The house elicits in its viewer a distinct "English feel." Indeed, through its many remodelings the building is cast in the Tudor Revival style of architecture. The structure displays a steeply pitched, side gabled roof, rounded bay and half-timbering, all common elements of the Tudor Revival style. Other 1890s Wright-designed buildings also displayed a connection to traditional domestic architecture styles. The house has a vertical upsweep which projects a sense of shelter and safety associated with the broad, overhanging eaves found in Wright's roof designs. White carried Wright's design a step further in his remodel, but Wright's architectural aplomb is still evident in the structure.

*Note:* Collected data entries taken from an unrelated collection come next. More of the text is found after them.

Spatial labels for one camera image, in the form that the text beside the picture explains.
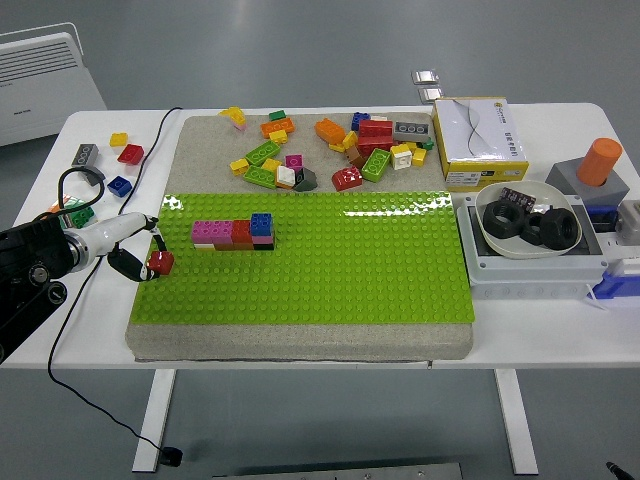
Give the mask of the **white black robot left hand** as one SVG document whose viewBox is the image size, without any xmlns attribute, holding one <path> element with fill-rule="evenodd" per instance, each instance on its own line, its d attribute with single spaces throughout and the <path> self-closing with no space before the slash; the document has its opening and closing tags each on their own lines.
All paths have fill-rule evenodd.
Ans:
<svg viewBox="0 0 640 480">
<path fill-rule="evenodd" d="M 119 215 L 99 222 L 79 234 L 79 259 L 77 267 L 85 268 L 97 257 L 106 256 L 109 265 L 135 282 L 145 282 L 158 278 L 159 273 L 146 267 L 133 254 L 122 249 L 119 243 L 140 231 L 148 231 L 156 241 L 160 251 L 166 251 L 164 238 L 157 226 L 158 219 L 134 212 Z"/>
</svg>

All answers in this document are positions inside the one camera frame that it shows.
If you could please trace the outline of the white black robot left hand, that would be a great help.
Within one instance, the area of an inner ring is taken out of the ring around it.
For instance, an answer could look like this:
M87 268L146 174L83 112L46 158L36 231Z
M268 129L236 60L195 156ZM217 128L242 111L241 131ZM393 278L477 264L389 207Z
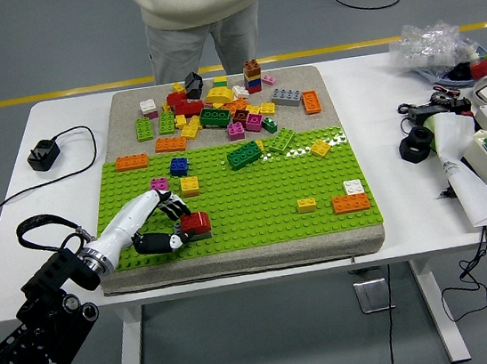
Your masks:
M149 190L126 203L101 235L83 248L81 255L100 262L103 273L110 274L118 267L122 250L133 244L134 236L157 209L172 221L191 213L183 200L172 191Z

The home expresses a familial coziness, common to Wright's later early modern Prairie homes. The entire idea of barn conversion was an architectural advance in the late 19th century. Wright's work on the stable introduced angularity and converted it from a barn to a building which conveyed a meld of country charm and modernity. O'Gorman compares the home to those designed by architect Edwin Lutyens. The prominent roof features second-story dormers, and its massive scale is balanced by Wright's placement of towering chimneys at either end of the house. The home's front facade is obscured by bushes, trees and landscaping during the warmer months, and the home is best viewed in autumn or winter.

==Significance==
The Charles E. Roberts Stable is one of several examples of Wright's work on pre-existing structures found in the village of Oak Park. Other examples include the Peter A. Beachy House and the Hills-DeCaro House, as well as the Roberts House; each of those buildings were pre-existing homes. The building once sat at the rear of the Charles E. Roberts House, a locally designated Oak Park Landmark, today it stands next door to that structure. The stable is listed as a contributing property to the Frank Lloyd Wright-Prairie School of Architecture Historic District. The historic district was listed on the U.S. National Register of Historic Places on December 4, 1973.